-- Opening Marker --

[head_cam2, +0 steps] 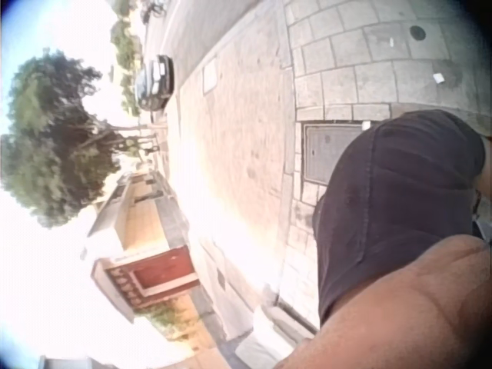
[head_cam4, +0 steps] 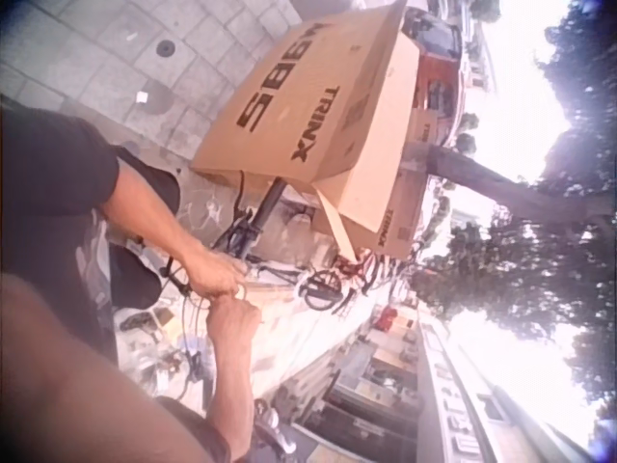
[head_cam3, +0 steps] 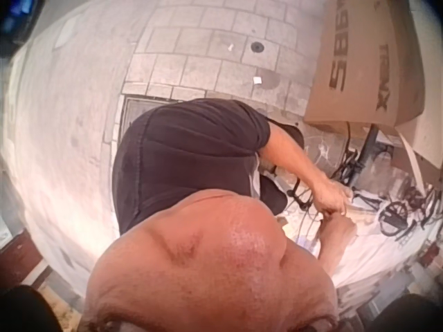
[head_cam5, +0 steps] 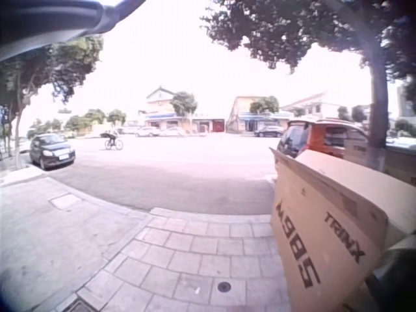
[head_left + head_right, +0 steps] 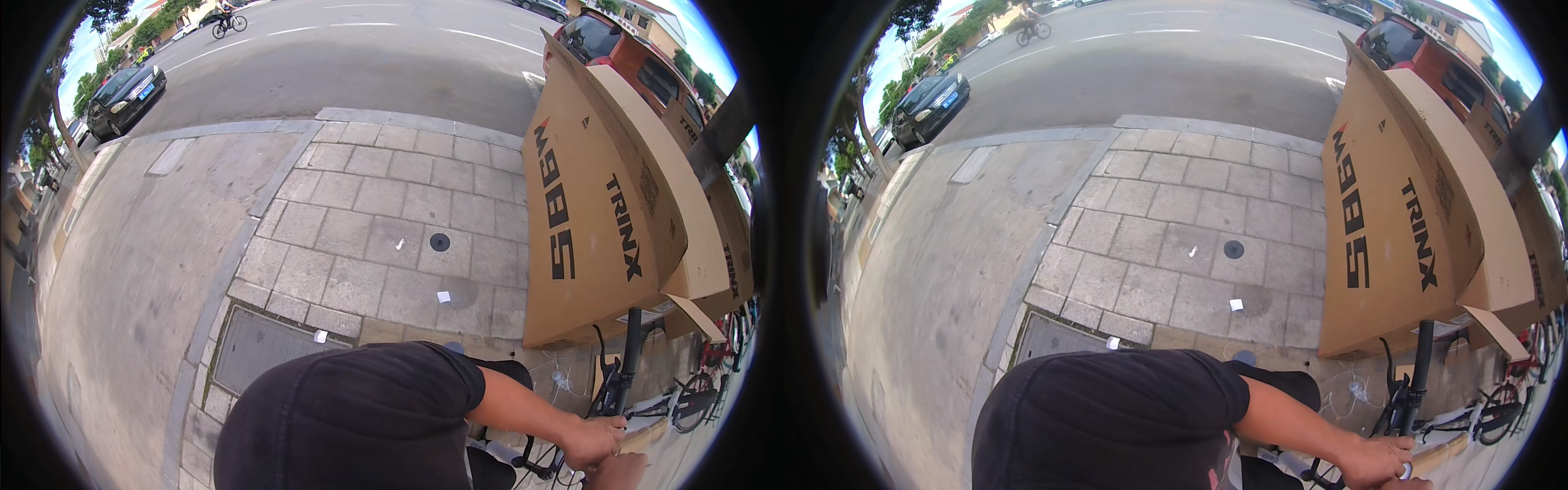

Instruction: The person assembles a bicycle on a sidewalk. They attach and adjust the handlebar components, then unpack a box to retrieve a white disc brake rotor, which they place onto the front wheel hub.

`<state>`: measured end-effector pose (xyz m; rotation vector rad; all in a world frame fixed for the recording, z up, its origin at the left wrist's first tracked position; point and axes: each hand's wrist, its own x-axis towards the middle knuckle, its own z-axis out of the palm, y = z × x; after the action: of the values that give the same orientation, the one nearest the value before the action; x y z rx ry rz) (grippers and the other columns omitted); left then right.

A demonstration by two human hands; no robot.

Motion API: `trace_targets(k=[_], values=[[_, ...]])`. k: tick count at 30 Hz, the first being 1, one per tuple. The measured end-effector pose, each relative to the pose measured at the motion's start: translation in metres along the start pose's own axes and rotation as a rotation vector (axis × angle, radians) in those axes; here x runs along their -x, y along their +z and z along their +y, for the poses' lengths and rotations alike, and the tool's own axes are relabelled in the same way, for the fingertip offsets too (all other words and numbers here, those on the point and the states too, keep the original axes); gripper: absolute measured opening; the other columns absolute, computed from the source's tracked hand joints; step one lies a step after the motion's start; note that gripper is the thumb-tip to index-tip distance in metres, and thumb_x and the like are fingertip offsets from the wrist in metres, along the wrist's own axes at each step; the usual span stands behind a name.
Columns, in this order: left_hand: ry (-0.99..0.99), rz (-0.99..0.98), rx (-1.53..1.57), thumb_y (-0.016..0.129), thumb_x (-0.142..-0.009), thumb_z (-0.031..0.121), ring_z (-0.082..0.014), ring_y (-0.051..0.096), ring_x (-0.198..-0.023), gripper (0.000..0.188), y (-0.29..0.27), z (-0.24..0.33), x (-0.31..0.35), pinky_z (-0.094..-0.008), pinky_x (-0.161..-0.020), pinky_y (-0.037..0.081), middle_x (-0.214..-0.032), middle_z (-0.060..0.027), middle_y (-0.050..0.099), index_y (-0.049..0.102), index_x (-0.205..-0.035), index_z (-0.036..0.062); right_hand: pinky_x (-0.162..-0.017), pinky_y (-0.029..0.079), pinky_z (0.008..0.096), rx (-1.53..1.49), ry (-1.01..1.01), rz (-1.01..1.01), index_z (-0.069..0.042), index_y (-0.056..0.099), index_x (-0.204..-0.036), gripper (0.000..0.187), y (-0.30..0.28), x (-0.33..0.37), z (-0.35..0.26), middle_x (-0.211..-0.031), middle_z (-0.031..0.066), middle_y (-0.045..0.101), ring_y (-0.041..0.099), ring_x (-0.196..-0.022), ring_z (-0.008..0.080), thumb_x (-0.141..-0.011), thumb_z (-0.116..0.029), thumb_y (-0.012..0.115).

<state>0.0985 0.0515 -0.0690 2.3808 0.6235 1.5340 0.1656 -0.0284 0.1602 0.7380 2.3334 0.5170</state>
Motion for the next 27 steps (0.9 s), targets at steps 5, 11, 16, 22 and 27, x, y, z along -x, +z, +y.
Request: trace_targets(k=[5, 11, 16, 22, 27], values=[[0.019, -0.068, -0.094, 0.088, -0.07, 0.036, -0.0277, 0.06, -0.103, 0.02, -0.008, 0.006, -0.001, -0.0489, -0.104, 0.034, -0.085, -0.0014, 0.073, 0.079, -0.074, 0.0182, -0.074, 0.064, 0.0499, -0.001, 0.089, 0.002, -0.012, 0.085, -0.081, 0.041, -0.008, 0.007, -0.008, -0.08, 0.0144, 0.083, 0.084, -0.078, 0.0344, -0.111, -0.036, 0.068], [0.038, 0.032, -0.078, 0.082, -0.07, 0.034, -0.0289, 0.063, -0.104, 0.018, -0.03, 0.033, 0.002, -0.0494, -0.104, 0.035, -0.085, -0.0014, 0.071, 0.081, -0.082, 0.021, -0.071, 0.063, 0.0523, -0.14, 0.211, 0.125, -0.01, 0.085, -0.081, 0.042, -0.018, 0.031, -0.024, -0.083, 0.0162, 0.082, 0.08, -0.078, 0.0392, -0.109, -0.039, 0.074], [0.021, 0.014, -0.084, 0.081, -0.071, 0.035, -0.0286, 0.063, -0.105, 0.02, -0.031, 0.033, 0.003, -0.0489, -0.104, 0.035, -0.087, -0.0006, 0.071, 0.084, -0.088, 0.0239, -0.062, 0.058, 0.0511, -0.16, 0.355, 0.377, -0.009, 0.081, -0.075, 0.052, 0.003, 0.043, -0.039, -0.077, 0.0127, 0.078, 0.075, -0.072, 0.0366, -0.113, -0.043, 0.073], [0.029, 0.063, -0.108, 0.083, -0.074, 0.037, -0.0279, 0.063, -0.106, 0.018, -0.032, 0.037, 0.004, -0.0488, -0.106, 0.035, -0.088, 0.0015, 0.071, 0.083, -0.089, 0.0262, -0.057, 0.054, 0.0497, -0.186, 0.52, 0.607, -0.012, 0.083, -0.074, 0.053, 0.043, 0.05, -0.056, -0.073, 0.0063, 0.075, 0.071, -0.068, 0.0323, -0.112, -0.049, 0.074], [-0.002, 0.015, -0.048, 0.084, -0.074, 0.035, -0.0288, 0.062, -0.107, 0.023, -0.041, 0.04, 0.003, -0.0484, -0.108, 0.034, -0.089, 0.0003, 0.072, 0.087, -0.093, 0.0235, -0.056, 0.052, 0.0501, -0.286, 0.679, 0.705, -0.014, 0.085, -0.077, 0.052, 0.066, 0.05, -0.073, -0.072, 0.0044, 0.073, 0.069, -0.068, 0.0304, -0.112, -0.05, 0.075]])
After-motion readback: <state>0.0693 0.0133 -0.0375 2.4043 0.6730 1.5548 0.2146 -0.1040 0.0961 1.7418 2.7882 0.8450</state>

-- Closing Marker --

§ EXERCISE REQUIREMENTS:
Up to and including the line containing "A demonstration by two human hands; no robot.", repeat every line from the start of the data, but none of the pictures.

§ FINAL ANSWER:
[head_cam2, +0 steps] 
[head_cam4, +0 steps] 
[head_cam3, +0 steps] 
[head_cam5, +0 steps] 
[head_left + head_right, +0 steps] 

Instruction: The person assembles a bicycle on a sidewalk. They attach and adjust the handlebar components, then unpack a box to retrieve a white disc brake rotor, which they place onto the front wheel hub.

`<state>`: measured end-effector pose (xyz m; rotation vector rad; all in a world frame fixed for the recording, z up, its origin at the left wrist's first tracked position; point and axes: each hand's wrist, its own x-axis towards the middle knuckle, its own z-axis out of the palm, y = z × x; after the action: of the values that give the same orientation, the one nearest the value before the action; x y z rx ry rz) (grippers and the other columns omitted); left then right.

A demonstration by two human hands; no robot.

No further output is required for this exercise.